Task prompt
Repeat the data word for word, excluding every picture.

Data section
Content starts

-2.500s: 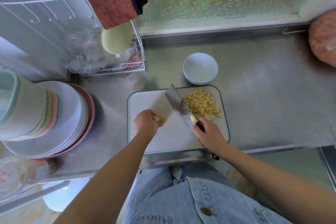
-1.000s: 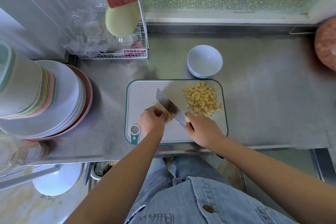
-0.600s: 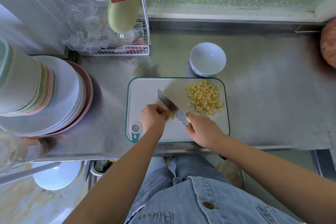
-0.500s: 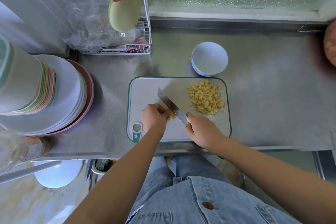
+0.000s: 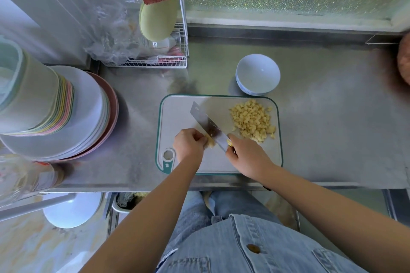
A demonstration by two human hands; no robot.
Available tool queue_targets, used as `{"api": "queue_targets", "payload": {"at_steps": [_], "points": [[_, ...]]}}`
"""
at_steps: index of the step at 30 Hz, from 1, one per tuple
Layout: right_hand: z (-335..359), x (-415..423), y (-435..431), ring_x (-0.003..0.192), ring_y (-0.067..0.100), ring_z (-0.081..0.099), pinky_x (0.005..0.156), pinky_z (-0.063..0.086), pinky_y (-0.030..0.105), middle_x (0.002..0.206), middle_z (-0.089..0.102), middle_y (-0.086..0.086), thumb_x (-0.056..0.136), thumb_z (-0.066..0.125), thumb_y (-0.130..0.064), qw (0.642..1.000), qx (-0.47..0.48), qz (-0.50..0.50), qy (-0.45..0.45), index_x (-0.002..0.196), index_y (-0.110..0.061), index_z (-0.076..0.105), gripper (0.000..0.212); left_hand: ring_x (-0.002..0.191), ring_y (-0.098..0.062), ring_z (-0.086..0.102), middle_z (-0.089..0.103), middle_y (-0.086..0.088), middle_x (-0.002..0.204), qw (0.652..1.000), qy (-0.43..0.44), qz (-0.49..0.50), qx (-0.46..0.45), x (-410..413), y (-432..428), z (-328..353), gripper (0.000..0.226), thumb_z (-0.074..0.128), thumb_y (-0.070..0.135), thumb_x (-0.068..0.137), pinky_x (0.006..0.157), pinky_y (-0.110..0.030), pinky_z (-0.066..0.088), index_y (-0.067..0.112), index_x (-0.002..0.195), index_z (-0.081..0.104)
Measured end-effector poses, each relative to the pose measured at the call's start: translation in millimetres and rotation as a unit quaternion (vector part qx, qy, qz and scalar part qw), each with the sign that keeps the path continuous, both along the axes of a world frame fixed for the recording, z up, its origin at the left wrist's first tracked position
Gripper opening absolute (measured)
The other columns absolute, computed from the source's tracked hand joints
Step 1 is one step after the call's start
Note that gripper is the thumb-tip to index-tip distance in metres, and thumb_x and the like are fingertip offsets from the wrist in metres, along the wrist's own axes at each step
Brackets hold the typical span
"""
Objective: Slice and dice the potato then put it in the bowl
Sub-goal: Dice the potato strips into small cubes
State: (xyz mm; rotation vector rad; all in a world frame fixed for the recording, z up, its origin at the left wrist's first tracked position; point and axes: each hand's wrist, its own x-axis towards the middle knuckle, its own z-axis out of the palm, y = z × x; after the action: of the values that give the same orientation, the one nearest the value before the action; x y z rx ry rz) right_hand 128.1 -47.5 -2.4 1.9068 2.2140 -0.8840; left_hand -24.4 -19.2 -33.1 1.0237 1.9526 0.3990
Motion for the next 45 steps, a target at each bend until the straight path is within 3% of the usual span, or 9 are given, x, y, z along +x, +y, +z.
{"api": "queue_targets", "payload": {"at_steps": [6,10,13,20,27,31,34,40,45], "points": [[7,2,-3,0.057,0.025,0.041,0.052,0.030,0.032,0.059,0.035,-0.001,0.092,0.038,-0.014,0.999,-0.026,0.023,-0.014,0.097,-0.015,0.042,0.007,0.055,-0.009,0.052,0.065,0.001,0.066,1.000,0.005,-0.001,0.007,0,-1,0,0.018,0.072,0.011,0.082,0.045,-0.015,0.031,0.016,0.065,0.067],[8,1,-3,0.051,0.013,0.028,0.046,0.020,0.028,0.059,0.031,-0.002,0.092,0.038,-0.013,0.999,-0.044,0.025,-0.015,0.088,-0.016,0.029,0.010,0.053,-0.008,0.051,0.065,0.001,0.064,1.000,0.006,-0.001,-0.002,0,1,0,0.016,0.070,0.006,0.081,0.044,-0.015,0.031,0.014,0.066,0.068],[3,-5,-4,0.055,0.018,0.034,0.046,0.020,0.026,0.060,0.033,-0.002,0.093,0.037,-0.014,0.999,-0.035,0.027,-0.018,0.091,-0.014,0.036,0.003,0.053,-0.009,0.052,0.065,-0.001,0.065,1.000,0.006,0.000,-0.008,1,2,-1,0.017,0.067,0.004,0.081,0.044,-0.015,0.032,0.013,0.067,0.069],[-11,-7,-12,0.065,0.030,0.053,0.056,0.032,0.031,0.068,0.048,0.004,0.094,0.040,-0.017,1.000,-0.001,-0.005,-0.016,0.110,-0.008,0.049,0.019,0.055,-0.008,0.054,0.065,0.001,0.067,1.000,0.012,-0.003,-0.005,1,3,-3,0.017,0.068,0.008,0.085,0.049,-0.016,0.039,0.016,0.069,0.069],[-8,-12,1,0.063,0.025,0.044,0.057,0.033,0.029,0.061,0.034,-0.003,0.093,0.037,-0.013,0.999,-0.013,0.021,-0.027,0.099,-0.011,0.044,0.009,0.054,-0.013,0.055,0.066,-0.001,0.064,1.000,0.016,0.000,-0.005,2,2,0,0.020,0.065,0.003,0.081,0.046,-0.017,0.038,0.013,0.065,0.070],[-7,-9,-1,0.061,0.026,0.044,0.055,0.032,0.031,0.060,0.036,-0.001,0.094,0.038,-0.013,1.000,-0.002,0.007,-0.016,0.102,-0.010,0.045,0.012,0.054,-0.013,0.054,0.066,-0.002,0.064,1.000,0.019,0.000,0.001,2,0,2,0.022,0.065,0.000,0.079,0.045,-0.017,0.036,0.014,0.061,0.068],[-6,-5,-3,0.059,0.027,0.045,0.050,0.027,0.032,0.059,0.038,0.000,0.094,0.039,-0.014,1.000,0.001,-0.005,0.010,0.092,-0.013,0.040,0.002,0.058,-0.014,0.056,0.067,0.000,0.066,1.000,0.021,0.003,0.008,2,-2,2,0.021,0.066,0.002,0.079,0.046,-0.017,0.034,0.015,0.063,0.070],[2,2,-4,0.063,0.030,0.054,0.053,0.037,0.036,0.068,0.056,0.011,0.094,0.038,-0.016,1.000,0.014,0.009,0.012,0.111,-0.008,0.047,0.020,0.065,-0.011,0.058,0.070,-0.001,0.076,1.000,0.015,0.015,0.023,3,-6,4,0.012,0.068,0.007,0.084,0.064,-0.023,0.052,0.014,0.076,0.073],[5,4,-4,0.062,0.028,0.046,0.045,0.020,0.029,0.065,0.043,0.002,0.096,0.036,-0.016,0.998,0.012,0.057,-0.019,0.112,-0.010,0.045,0.019,0.072,-0.019,0.062,0.070,-0.004,0.079,0.999,0.037,0.027,0.021,4,-4,4,0.006,0.071,0.006,0.081,0.072,-0.029,0.055,0.012,0.080,0.073]]}}
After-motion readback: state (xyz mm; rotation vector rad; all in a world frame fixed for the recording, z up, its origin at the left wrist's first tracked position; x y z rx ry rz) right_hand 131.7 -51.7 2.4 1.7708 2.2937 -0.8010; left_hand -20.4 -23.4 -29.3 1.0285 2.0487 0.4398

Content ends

Response area
-2.500s: 
-1.000s: 
-0.600s: 
-0.500s: 
+0.000s: 
A demonstration by two human hands; no robot.
Available tool queue_targets, used as `{"api": "queue_targets", "payload": {"at_steps": [_], "points": [[_, ...]]}}`
"""
at_steps: index of the step at 30 Hz, from 1, one per tuple
Layout: right_hand: z (-335..359), x (-415..423), y (-435..431), ring_x (-0.003..0.192), ring_y (-0.067..0.100), ring_z (-0.081..0.099), pinky_x (0.005..0.156), pinky_z (-0.063..0.086), pinky_y (-0.030..0.105), middle_x (0.002..0.206), middle_z (-0.089..0.102), middle_y (-0.086..0.086), thumb_x (-0.056..0.136), thumb_z (-0.066..0.125), thumb_y (-0.130..0.064), qw (0.642..1.000), qx (-0.47..0.48), qz (-0.50..0.50), qy (-0.45..0.45), index_x (-0.002..0.196), index_y (-0.110..0.061), index_z (-0.076..0.105), gripper (0.000..0.212); left_hand: ring_x (-0.002..0.191), ring_y (-0.098..0.062), ring_z (-0.086..0.102), middle_z (-0.089..0.103), middle_y (-0.086..0.088), middle_x (-0.002..0.204), qw (0.652..1.000), qy (-0.43..0.44), qz (-0.49..0.50), qx (-0.46..0.45), x (-410..413), y (-432..428), z (-328..353), gripper (0.000..0.226), thumb_z (-0.074..0.128), thumb_y (-0.070..0.135), thumb_x (-0.068..0.137), pinky_x (0.006..0.157), pinky_y (-0.110..0.030), pinky_z (-0.066..0.088), index_y (-0.067..0.112), index_x (-0.002..0.195), index_z (-0.081..0.104)
Measured end-effector poses, each relative to the pose measured at the call's start: translation in millimetres and rotation as a unit quaternion (vector part qx, qy, qz and scalar part qw), each with the sign that keeps the path continuous, both along the axes of a world frame fixed for the recording, z up, its origin at the left wrist's first tracked position
Gripper opening absolute (measured)
The other columns absolute, computed from the source's tracked hand joints
Step 1 is one step after the call's start
Note that gripper is the thumb-tip to index-tip distance in metres, and thumb_x and the like are fingertip offsets from the wrist in metres, along the wrist's own axes at each step
Brackets hold the typical span
"""
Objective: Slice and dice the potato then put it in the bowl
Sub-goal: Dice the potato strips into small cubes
State: (xyz mm; rotation vector rad; all in a world frame fixed for the recording, z up, its origin at the left wrist's first tracked position; point and axes: each hand's wrist, its own x-axis towards the middle knuckle, its own z-axis out of the palm, y = z × x; after the action: of the values that give the same orientation, the one nearest the value before the action; x y z rx ry rz) right_hand 128.1 -47.5 -2.4 1.9068 2.2140 -0.8840; left_hand -24.4 -19.2 -33.1 1.0237 1.9526 0.3990
Motion for the next 45 steps, a target at each bend until the straight path is within 3% of the usual span, or 9 are given, x, y, z along +x, +y, +z.
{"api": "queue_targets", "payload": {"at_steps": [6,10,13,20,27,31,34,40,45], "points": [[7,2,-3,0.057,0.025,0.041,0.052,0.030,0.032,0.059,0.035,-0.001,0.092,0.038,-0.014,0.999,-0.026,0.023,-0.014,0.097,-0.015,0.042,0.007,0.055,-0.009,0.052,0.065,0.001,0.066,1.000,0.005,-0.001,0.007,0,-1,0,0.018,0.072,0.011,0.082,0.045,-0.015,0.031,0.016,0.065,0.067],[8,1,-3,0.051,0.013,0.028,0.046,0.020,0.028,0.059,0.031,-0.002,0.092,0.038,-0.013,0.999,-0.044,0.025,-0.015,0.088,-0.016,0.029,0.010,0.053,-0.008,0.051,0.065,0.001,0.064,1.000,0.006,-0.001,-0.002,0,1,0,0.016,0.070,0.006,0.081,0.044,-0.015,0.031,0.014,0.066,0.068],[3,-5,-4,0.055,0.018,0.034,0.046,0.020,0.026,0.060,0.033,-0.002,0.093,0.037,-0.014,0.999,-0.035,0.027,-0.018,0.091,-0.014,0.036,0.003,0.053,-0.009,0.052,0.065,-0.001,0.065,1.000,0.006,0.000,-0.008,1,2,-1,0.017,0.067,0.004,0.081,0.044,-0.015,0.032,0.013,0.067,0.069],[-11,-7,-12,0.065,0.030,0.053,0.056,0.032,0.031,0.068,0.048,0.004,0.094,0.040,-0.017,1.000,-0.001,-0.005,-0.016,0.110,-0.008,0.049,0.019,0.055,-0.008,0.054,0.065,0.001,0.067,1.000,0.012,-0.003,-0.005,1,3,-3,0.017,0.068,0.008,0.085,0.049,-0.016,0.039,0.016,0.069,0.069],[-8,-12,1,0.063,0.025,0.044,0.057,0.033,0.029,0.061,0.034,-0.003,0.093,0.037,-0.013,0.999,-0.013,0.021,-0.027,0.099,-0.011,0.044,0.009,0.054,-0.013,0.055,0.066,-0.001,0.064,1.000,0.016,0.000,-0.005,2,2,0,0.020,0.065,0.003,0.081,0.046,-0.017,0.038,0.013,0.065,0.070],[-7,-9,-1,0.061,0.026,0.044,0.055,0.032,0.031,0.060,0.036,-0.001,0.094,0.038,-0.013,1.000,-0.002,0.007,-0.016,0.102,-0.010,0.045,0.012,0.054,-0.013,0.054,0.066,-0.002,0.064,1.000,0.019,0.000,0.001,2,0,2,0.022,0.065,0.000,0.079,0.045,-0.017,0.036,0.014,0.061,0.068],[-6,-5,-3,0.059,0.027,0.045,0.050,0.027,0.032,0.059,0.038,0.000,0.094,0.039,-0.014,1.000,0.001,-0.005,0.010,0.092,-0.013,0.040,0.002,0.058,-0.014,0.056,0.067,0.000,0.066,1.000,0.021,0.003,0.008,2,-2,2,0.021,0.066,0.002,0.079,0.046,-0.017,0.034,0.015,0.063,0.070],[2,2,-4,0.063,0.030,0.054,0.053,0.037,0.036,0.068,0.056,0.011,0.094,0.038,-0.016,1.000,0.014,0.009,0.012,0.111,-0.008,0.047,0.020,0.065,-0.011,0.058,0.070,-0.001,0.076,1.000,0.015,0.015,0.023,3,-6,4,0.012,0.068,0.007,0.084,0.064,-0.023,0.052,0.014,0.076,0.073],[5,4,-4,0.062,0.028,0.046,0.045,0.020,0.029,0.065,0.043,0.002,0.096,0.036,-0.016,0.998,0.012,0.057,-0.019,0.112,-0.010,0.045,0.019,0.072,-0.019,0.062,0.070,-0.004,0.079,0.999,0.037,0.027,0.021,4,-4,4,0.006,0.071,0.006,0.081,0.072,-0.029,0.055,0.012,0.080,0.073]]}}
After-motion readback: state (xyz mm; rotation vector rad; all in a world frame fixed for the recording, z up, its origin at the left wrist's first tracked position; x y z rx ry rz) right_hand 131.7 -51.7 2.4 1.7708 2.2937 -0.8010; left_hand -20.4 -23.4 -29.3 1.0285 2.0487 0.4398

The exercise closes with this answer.